Yine de herkes Marie’nin bilimsel sahneyi erkek meslektaşlarıyla paylaşmayı hakettiğini düşünmüyordu.
1903 yılında, çalışmalarına büyük katkılar sağladığı için Henri Becquerel’de Marie ve Pierre Curie’nin Nobel Fizik Ödülü’ne ortak olmuştu.
Fakat Fransız Bilimler Akademisi ödüle sadece Pierre ve Becquerel’i aday göstermişti. Marie, Pierre’nin Nobel komitesinde ki bazı insanları, onunda çalışmalarında büyük rol aldığına ikna etmesi sonucu bu onura hak kazanmıştı.

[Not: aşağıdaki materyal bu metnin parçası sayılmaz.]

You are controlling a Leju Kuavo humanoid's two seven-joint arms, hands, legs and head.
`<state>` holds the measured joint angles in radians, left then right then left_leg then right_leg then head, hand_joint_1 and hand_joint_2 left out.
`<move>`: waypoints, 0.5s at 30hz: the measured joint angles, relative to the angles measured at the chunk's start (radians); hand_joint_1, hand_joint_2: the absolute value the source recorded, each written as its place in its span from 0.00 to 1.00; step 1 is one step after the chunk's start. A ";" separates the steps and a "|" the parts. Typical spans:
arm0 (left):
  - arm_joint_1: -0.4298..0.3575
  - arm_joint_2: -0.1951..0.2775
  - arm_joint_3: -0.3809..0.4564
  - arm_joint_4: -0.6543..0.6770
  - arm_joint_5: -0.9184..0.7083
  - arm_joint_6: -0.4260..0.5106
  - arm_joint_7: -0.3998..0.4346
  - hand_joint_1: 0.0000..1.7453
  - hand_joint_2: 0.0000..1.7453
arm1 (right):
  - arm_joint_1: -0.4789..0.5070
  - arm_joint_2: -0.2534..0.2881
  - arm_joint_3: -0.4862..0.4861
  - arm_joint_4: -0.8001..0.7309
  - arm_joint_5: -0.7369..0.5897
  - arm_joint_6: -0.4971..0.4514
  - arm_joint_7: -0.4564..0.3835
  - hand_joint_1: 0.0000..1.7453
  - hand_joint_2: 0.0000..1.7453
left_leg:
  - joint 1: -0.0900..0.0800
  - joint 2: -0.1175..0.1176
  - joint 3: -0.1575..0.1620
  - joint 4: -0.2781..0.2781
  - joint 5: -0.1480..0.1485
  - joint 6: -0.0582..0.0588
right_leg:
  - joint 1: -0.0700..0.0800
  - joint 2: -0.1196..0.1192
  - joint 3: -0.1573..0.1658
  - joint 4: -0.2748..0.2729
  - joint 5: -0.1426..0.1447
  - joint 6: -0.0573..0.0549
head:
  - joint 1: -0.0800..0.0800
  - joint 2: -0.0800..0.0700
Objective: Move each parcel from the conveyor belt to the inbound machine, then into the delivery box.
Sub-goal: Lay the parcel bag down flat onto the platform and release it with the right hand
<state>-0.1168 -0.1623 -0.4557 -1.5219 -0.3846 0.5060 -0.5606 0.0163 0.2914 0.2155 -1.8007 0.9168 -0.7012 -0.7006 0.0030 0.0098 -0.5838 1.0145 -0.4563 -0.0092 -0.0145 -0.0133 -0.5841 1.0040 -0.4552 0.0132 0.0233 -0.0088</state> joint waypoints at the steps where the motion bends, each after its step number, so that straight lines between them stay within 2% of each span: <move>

Bu durum İsveç Akademisi başkanının hoşuna gitmemiş olacak ki Marie’yi küçük düşürmek için ödül töreni sırasında İncil’den bir alıntı yapmıştır: “Adem’in yalnız kalması iyi değil, ona bir yardımcı yaratacağım.”
Kendisine yapılan bu saygısızlıkları görmezden gelen Marie, 8 yıl sonra, radyum ve polonyum elementlerini keşfedip üstüne bu elementler hakkında yaptığı araştırmalar nedeniyle Nobel Kimya Ödülü’ne tek başına layık görüldü.
“Marie Curie ve Radyo Aktivite Bilimi”nin yazarı, Naomi Pasachoff, “Marie’nin aldığı bu ikinci ödülü, ilk Nobel Ödülü olan Nobel Fizik Ödülü’nde de esasen aynı işi yaptığı gerekçesiyle bu ödülü hak etmediğini iddia edenler vardı” diyor.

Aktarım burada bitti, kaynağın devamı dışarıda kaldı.